Inclusion procedure flowchart

Table 1 Descriptive statistics (upper part), MV = mean value, SD = standard deviation, n = number. Consumption of analgesicis (lower part) for US-ILIHB and PWI group, p = significance
Fig. 4
figure4

Relative frequency of pain as a function of group and measurement times within the measurement episode (PACU, OSW, at home), 1–12 = measurement times within 24 h

Fig. 5
figure5

Total relative pain frequency as a function of a the group (for all episodes), p = 0.01 b the measurement episode (for all subjects), p = < 0.001

Fig. 6
figure6

Kaplan-Meier curve; Proportion of pain-free patients up to the first dose of a piritramide within the first 2 h after surgery, p = 0.003; b ibuprofen or paracetamol within the first 15 h at home, p = 0.078

Fig. 7
figure7

a Percentage of children within their group who did not need analgesics; b Percentage of children within their group who received an opioid (piritramide). Grey: children in the US-ILIHB group, white: Children in the PWI group

Discussion

The primary objective of our research was to demonstrate that targeted ultrasound-guided ILIHB in young children after conventional inguinal surgery, provides better analgesia than surgical infiltration, as this research question has not been answered as to date.
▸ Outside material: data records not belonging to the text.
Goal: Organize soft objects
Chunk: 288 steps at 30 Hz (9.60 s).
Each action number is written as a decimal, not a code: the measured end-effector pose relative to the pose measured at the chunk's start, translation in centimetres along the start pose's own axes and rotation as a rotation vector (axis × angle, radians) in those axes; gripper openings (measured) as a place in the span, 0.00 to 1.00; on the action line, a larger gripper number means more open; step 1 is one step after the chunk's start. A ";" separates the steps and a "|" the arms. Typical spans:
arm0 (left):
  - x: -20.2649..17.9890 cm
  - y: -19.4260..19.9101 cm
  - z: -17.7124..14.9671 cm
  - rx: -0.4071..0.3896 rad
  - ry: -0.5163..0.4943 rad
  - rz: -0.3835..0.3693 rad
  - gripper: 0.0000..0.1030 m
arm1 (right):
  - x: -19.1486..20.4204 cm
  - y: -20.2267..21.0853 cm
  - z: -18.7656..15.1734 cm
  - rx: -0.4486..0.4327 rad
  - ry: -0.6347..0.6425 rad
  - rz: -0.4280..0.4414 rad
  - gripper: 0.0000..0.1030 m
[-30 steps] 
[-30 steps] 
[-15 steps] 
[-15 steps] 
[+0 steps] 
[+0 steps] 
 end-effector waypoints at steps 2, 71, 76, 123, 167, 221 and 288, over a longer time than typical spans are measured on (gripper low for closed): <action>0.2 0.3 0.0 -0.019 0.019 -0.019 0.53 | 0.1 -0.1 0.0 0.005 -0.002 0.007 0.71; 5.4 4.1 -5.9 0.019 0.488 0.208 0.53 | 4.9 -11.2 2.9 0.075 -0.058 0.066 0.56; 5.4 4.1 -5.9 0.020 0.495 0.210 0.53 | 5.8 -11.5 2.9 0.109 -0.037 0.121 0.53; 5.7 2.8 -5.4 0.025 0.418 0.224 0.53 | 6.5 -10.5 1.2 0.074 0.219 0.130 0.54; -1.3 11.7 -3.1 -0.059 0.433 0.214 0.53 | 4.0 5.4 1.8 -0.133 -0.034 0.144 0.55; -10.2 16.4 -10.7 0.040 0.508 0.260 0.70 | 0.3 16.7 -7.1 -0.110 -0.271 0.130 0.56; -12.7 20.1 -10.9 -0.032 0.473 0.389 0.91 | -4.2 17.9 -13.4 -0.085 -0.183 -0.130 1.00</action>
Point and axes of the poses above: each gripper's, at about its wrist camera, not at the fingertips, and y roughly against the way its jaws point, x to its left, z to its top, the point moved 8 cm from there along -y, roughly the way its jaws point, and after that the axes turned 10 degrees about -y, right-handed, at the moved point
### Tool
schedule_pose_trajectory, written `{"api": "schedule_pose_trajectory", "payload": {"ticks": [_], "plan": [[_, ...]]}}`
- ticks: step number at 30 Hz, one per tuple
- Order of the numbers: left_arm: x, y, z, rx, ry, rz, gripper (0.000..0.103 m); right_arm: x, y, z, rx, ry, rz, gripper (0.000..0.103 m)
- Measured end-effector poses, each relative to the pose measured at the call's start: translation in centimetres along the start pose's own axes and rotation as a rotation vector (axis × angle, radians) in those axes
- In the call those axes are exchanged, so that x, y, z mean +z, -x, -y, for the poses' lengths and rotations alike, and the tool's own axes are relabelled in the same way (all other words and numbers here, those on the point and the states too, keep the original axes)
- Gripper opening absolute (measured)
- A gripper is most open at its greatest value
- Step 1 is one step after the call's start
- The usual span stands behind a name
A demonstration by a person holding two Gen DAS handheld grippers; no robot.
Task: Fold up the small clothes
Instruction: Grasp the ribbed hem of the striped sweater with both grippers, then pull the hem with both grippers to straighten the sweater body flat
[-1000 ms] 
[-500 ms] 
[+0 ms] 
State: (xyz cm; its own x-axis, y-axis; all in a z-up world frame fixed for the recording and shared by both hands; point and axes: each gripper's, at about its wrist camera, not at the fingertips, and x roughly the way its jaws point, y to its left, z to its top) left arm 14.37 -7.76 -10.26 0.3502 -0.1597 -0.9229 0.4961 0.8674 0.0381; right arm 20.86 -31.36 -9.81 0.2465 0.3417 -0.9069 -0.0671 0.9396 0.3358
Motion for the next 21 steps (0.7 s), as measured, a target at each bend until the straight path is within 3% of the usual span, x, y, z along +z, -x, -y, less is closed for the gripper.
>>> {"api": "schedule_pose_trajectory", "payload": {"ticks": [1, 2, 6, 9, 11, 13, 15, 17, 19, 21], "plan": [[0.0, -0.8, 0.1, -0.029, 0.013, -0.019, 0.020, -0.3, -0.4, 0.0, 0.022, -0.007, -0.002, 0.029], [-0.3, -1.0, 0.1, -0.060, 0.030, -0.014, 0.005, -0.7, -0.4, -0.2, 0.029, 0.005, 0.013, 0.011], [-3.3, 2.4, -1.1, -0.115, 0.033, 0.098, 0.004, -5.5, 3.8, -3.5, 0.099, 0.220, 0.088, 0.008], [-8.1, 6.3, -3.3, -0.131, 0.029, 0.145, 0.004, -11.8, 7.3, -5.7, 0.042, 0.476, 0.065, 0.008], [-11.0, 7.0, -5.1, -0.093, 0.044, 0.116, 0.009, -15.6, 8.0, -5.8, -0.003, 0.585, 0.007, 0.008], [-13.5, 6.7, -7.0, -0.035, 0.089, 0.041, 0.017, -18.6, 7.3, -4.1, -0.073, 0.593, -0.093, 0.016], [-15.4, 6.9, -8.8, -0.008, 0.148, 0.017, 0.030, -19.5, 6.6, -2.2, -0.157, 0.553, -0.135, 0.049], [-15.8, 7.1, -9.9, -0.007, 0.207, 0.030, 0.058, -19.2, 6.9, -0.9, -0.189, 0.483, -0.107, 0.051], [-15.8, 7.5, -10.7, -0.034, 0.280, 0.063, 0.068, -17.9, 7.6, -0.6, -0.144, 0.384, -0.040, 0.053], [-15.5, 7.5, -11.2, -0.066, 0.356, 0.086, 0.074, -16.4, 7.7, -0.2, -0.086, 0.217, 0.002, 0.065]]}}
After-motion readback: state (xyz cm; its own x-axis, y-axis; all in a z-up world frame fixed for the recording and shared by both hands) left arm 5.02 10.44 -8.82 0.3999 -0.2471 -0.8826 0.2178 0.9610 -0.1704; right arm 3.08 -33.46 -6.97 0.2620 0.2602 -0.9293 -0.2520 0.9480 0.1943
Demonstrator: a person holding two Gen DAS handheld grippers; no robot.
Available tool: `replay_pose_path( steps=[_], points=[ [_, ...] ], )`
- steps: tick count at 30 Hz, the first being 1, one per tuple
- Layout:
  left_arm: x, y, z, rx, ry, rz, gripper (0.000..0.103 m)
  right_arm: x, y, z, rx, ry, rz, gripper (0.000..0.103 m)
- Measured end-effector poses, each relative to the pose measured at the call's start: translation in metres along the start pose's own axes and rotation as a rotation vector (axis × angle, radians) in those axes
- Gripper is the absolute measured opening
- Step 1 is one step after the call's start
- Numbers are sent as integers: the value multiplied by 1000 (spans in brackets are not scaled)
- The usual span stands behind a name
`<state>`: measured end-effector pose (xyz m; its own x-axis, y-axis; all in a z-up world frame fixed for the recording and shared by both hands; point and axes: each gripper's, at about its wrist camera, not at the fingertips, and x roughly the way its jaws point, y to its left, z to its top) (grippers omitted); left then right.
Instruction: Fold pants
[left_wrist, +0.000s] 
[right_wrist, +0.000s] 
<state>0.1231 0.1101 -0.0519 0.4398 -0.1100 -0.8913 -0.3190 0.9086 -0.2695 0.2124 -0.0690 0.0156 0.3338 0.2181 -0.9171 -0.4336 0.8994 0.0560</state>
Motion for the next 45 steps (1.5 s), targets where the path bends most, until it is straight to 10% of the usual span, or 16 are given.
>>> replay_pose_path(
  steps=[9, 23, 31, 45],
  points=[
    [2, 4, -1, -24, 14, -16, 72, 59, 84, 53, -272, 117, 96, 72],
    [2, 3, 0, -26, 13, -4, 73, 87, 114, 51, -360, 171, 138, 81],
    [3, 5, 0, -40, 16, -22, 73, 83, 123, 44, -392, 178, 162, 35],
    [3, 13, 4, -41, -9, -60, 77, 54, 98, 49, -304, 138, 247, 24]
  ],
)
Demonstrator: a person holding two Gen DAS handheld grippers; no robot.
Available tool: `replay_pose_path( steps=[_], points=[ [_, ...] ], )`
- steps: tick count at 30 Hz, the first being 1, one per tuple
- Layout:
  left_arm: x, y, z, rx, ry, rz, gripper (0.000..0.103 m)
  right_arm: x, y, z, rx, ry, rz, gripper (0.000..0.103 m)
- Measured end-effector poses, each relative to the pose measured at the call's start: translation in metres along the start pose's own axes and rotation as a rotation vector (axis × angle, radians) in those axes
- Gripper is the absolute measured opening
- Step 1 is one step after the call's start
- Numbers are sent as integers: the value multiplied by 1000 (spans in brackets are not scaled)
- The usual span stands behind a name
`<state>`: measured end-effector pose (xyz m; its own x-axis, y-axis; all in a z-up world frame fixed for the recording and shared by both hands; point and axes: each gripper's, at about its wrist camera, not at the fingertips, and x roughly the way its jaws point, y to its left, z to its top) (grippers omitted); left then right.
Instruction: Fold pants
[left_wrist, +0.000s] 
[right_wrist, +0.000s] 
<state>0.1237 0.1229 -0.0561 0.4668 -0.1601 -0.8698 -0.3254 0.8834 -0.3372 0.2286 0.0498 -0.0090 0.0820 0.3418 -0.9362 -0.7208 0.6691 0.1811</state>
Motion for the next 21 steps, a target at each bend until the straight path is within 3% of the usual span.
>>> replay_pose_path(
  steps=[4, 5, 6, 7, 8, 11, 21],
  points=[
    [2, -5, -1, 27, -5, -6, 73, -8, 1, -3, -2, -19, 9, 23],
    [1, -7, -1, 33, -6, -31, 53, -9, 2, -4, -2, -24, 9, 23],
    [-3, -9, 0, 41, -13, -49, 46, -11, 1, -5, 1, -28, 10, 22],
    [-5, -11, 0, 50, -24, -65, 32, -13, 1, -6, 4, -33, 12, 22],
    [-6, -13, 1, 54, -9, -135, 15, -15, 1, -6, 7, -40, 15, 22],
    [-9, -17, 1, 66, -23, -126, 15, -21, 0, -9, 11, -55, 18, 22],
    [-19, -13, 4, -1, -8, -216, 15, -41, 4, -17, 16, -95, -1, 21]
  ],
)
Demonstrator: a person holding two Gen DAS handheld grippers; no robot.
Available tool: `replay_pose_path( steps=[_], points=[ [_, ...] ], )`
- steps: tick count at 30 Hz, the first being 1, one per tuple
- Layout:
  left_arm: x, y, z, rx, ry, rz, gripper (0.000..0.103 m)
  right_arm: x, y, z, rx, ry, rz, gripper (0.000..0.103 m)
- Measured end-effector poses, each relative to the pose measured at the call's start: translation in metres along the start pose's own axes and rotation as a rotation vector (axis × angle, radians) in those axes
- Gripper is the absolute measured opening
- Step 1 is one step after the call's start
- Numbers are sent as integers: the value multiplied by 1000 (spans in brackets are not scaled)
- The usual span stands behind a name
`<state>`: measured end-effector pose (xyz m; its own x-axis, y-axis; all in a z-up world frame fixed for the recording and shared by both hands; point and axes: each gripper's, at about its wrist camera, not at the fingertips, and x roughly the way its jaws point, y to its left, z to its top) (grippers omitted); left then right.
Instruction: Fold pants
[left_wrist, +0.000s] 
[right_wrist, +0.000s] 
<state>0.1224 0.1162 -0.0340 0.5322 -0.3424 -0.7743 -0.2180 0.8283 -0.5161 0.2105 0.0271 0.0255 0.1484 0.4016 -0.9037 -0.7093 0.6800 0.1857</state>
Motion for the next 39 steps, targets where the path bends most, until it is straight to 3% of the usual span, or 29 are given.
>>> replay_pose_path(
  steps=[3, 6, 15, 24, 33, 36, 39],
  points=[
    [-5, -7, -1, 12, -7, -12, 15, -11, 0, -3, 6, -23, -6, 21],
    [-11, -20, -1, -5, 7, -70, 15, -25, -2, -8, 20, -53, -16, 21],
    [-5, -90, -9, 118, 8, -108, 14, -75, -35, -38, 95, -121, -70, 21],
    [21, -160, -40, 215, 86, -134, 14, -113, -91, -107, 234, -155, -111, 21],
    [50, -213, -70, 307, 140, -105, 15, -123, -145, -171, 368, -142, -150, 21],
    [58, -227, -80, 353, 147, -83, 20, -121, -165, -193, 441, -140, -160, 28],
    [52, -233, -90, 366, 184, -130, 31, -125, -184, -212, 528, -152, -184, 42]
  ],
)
In fact, Reid et al. were amongst the first to conducted a study on 49 children in 1987, comparing (1) ILIHB performed using the landmark technique with (2) surgical infiltration, resulting in no significant difference in analgesic effects between both groups [18]. As the block technique was less efficient, since it used anatomical landmarks, it has now been largely replaced by more effective ultrasound technology. Moreover, the number of subjects enrolled in Reid at al.’ s study may have been too low to detect unambiguous differences. Thus, in 1992, Spittal et al. carried out another investigation comparing ILIHB, performed in landmark technique, to surgical infiltration, with a sample of 50 participants. However, this study did not demonstrate any difference either. In 2013, Sahin et al. examined the effectiveness of another abdominal wall block, namely the transverse abdominis plane (TAP) block, that ultimately, achieved a better outcome than the surgical block technique with regards to demonstrate that targeted and ultrasound-guided nerve block achieves better outcomes than a surgical block with regards to (1) time until the first pain medication administration and (2) amount of analgesia used [15]. As Sahin et al.’s results are promising, we decided to investigate the commonly performed ultrasound-guided ilioinguinal-iliohypogastric block. As the ILIHB better targets the anatomical area for inguinal surgical interventions, it has been shown to be more precise, allows for better analgesia, and lower doses of local anaesthetics than the ultrasound-guided TAP method [23, 24]. Our study design enabled us to demonstrate, for the first time, this effect of ultrasound-guided TAP using the example of ultrasound-guided ILIHB. Contrary to the study by Sahin et al., we used a low, uniform dose of 0.2 ml/kg instead of 0.2 and 0.5 ml/kg for both groups in order to more accurately demonstrate the difference in effect between both groups, as overdoses or different dosages between groups can result in possible cofounders.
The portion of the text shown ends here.